Delivering an oral ruling at the end of a virtual appeal on Wednesday, Appellate Judges Gregory Smith, Mira Dean-Armorer and Vasheist Kokaram dismissed Kalam and Shareefa Mohamed’s appeal against Noor and Neisha Hosein and their company India Fashions.
The dispute between the parties over the wall between their properties at Ackbar Road in Charlieville, began almost two decades ago.
In 2008, the parties entered a consent order in which they agreed to discontinue the case under the agreement that the Hoseins would build a concrete wall where a chain-link fence separating the properties previously existed.
Eight years after the wall was completed, the Mohameds filed separate litigation claiming that it was constructed in breach of the order as a survey report was required to determine the property boundary where the wall should be constructed.
The case was initially dismissed by a High Court Judge leading the Mohameds to file an appeal.
Kokaram, who delivered the appeal panel’s decision in the case, ruled that the judge was correct to dismiss the case.
Kokaram pointed out that under the terms of the order, the parties agreed that the wall would be constructed along the area where the fence previously stood and that a surveyor would only be utilised to determine the height of the wall.
He also noted that a surveyor’s report prepared before the consent order was agreed upon showed that the existing fence slightly encroached on the Hoseins’ property.
“The agreement resolved the dispute amicably and there was therefore no need to commission another survey to determine where the wall was to go,” Kokaram said.
He noted that even if the Mohameds were successful in the appeal, it would not have resolved the dispute as the wall would have to be demolished and a new survey done, which could possibly show that the wall was in fact at the correct location.
“At every level of our courts, we all disapprove of litigation where the costs of pursuing it far outweighs the value of the claim and its utility,” he said.

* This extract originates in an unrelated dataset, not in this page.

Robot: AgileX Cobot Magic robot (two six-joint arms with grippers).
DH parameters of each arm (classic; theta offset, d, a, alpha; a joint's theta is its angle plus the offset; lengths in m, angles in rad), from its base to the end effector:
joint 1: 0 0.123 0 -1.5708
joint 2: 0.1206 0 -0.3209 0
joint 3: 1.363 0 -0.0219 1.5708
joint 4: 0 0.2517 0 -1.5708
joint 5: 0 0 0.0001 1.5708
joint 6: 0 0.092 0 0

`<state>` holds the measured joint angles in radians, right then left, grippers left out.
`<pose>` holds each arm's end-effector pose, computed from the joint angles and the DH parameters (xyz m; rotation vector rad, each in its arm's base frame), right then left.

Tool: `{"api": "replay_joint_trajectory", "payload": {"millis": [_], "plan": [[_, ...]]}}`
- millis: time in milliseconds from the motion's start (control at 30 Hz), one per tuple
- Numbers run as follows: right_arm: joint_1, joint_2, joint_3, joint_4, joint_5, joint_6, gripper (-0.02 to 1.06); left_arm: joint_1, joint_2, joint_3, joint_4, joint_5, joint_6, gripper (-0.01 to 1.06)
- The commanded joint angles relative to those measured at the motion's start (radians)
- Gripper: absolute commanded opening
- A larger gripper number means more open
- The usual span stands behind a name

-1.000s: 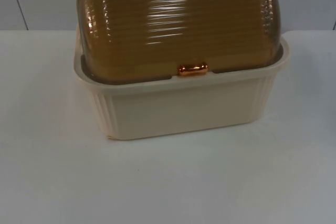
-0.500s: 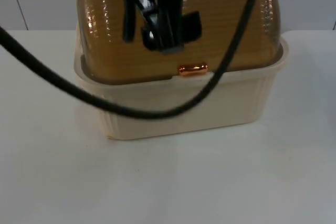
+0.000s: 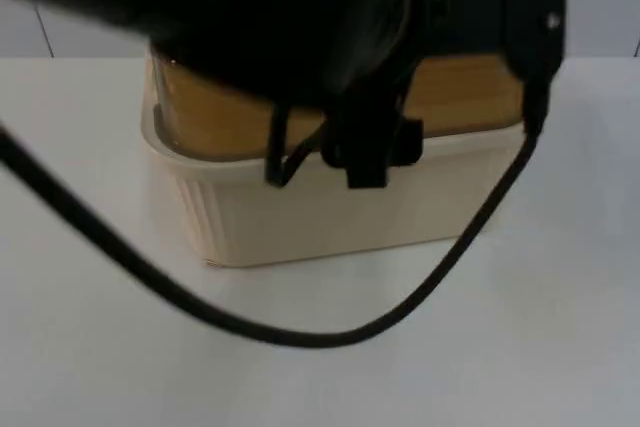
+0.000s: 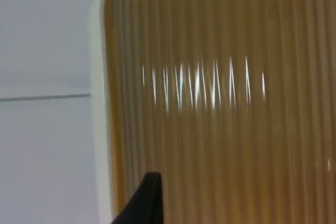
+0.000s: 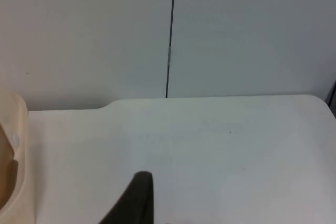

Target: Open the box lid with the left hand, place the block into the box with the right hand, then close the box lid with the left hand.

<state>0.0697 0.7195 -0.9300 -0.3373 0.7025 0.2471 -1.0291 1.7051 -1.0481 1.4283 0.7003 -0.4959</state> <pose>0.1047 -0.0124 0.4236 0.0609 1.9410 -0.1730 0.2356 -0.2776 0.2712 1.5364 1.5199 0.6958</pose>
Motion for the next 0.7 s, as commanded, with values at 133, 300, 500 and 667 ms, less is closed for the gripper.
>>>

Kokaram expressed concern that the panel’s decision would not assist in quelling the long-standing dispute between the parties.
“I am mindful it may not bring peace between these neighbours. It may not be the end of their hostilities, but that is the reality of our society,” he said.
Despite his concerns, he still encouraged the parties to introspect and move on from their dispute.
“I want the parties to understand that they have reached a point where they need to find peace, if not with one another, peace within themselves,” Kokaram said.
“While there may be no winners here in that context I want both parties walking away saying we can reflect on who we are and who we can be in the future,” he added.
As part of the panel’s decision, it ordered that the Mohameds pay the Hoseins’ legal costs for defending the lawsuit.
The Mohameds were represented by Gregory Delzin while Fyard Hosein, SC, Anil Maraj and Aadam Hosein represented the Hoseins.